# Your task
Retype the listing exactly, minus its pictures.

# Data block

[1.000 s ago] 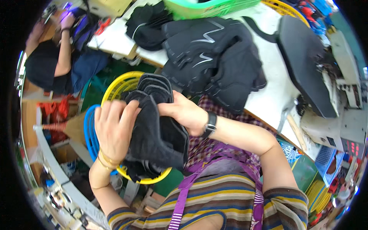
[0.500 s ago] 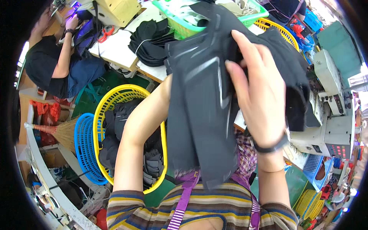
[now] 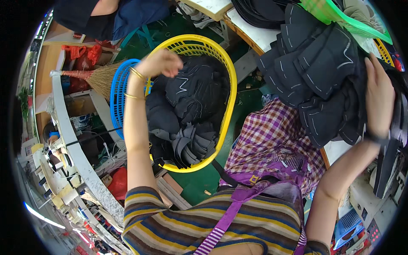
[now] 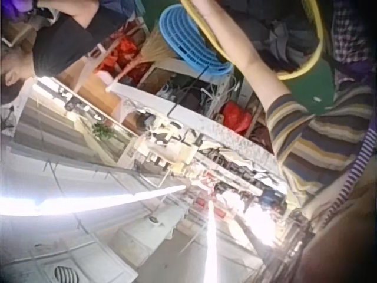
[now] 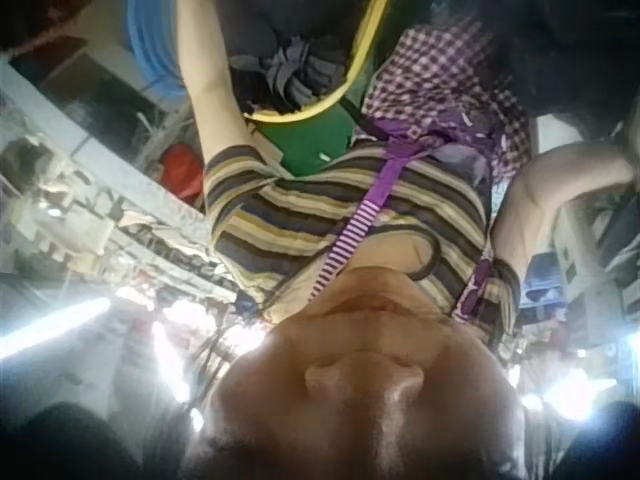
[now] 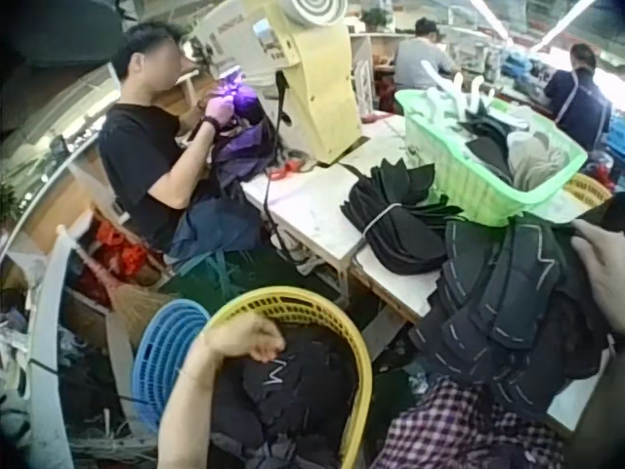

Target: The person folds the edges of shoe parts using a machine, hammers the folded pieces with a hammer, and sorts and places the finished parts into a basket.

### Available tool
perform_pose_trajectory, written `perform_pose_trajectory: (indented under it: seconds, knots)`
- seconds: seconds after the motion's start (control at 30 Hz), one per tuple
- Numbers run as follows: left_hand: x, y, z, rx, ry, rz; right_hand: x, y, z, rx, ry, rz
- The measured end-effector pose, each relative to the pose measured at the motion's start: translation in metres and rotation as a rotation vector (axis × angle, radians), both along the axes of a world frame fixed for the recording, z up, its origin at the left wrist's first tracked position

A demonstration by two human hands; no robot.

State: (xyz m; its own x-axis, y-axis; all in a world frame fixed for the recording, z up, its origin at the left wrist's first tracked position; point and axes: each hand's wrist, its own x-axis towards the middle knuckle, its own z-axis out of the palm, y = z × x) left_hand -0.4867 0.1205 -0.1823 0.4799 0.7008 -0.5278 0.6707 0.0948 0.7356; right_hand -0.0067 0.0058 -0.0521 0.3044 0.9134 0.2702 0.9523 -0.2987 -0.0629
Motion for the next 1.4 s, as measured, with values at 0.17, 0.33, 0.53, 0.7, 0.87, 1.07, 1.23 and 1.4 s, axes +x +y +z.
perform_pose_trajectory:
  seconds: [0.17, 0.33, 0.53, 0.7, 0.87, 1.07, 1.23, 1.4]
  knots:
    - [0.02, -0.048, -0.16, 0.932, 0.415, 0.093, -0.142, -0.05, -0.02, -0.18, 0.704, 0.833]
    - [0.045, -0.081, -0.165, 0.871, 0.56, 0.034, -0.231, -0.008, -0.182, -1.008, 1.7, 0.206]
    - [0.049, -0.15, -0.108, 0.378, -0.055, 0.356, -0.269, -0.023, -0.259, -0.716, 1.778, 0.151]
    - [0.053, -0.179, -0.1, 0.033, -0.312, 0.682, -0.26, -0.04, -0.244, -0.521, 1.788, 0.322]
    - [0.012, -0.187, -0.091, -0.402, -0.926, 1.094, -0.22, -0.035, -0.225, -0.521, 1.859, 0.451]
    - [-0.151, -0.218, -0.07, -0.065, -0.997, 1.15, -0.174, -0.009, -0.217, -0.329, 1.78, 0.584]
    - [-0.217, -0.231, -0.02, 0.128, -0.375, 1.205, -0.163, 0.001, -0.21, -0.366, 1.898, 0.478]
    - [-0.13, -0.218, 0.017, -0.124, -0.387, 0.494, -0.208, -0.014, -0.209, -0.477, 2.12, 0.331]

# Task solution
[1.000 s ago] 
[0.500 s ago] 
[now] 
[now] 
[now] 
[now] 

Target: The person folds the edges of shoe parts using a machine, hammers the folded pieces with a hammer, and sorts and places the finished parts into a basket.

### Available tool
perform_pose_trajectory, written `perform_pose_trajectory: (indented under it: seconds, knots)`
- seconds: seconds after the motion's start (control at 30 Hz), one per tuple
- Numbers run as follows: left_hand: x, y, z, rx, ry, rz; right_hand: x, y, z, rx, ry, rz
- The measured end-effector pose, each relative to the pose measured at the motion's start: translation in metres and rotation as a rotation vector (axis × angle, radians), both along the axes of a world frame fixed for the recording, z up, its origin at the left wrist's first tracked position

A demonstration by two human hands; no robot.

State: (xyz m; its own x-axis, y-axis; all in a world frame fixed for the recording, z up, its origin at the left wrist's first tracked position; point and axes: each hand's wrist, its own x-axis towards the middle knuckle, its own z-axis out of the palm, y = z × x) left_hand -0.4867 0.1205 -0.1823 0.4799 0.7008 -0.5278 0.6707 0.0948 0.7356; right_hand -0.0067 0.0058 -0.0521 0.3044 0.9134 0.2702 0.9523 -0.2987 -0.0629
Motion for the next 1.4 s, as measured, with values at 0.17, 0.33, 0.53, 0.7, 0.87, 1.07, 1.23 and 1.4 s, axes +x +y +z.
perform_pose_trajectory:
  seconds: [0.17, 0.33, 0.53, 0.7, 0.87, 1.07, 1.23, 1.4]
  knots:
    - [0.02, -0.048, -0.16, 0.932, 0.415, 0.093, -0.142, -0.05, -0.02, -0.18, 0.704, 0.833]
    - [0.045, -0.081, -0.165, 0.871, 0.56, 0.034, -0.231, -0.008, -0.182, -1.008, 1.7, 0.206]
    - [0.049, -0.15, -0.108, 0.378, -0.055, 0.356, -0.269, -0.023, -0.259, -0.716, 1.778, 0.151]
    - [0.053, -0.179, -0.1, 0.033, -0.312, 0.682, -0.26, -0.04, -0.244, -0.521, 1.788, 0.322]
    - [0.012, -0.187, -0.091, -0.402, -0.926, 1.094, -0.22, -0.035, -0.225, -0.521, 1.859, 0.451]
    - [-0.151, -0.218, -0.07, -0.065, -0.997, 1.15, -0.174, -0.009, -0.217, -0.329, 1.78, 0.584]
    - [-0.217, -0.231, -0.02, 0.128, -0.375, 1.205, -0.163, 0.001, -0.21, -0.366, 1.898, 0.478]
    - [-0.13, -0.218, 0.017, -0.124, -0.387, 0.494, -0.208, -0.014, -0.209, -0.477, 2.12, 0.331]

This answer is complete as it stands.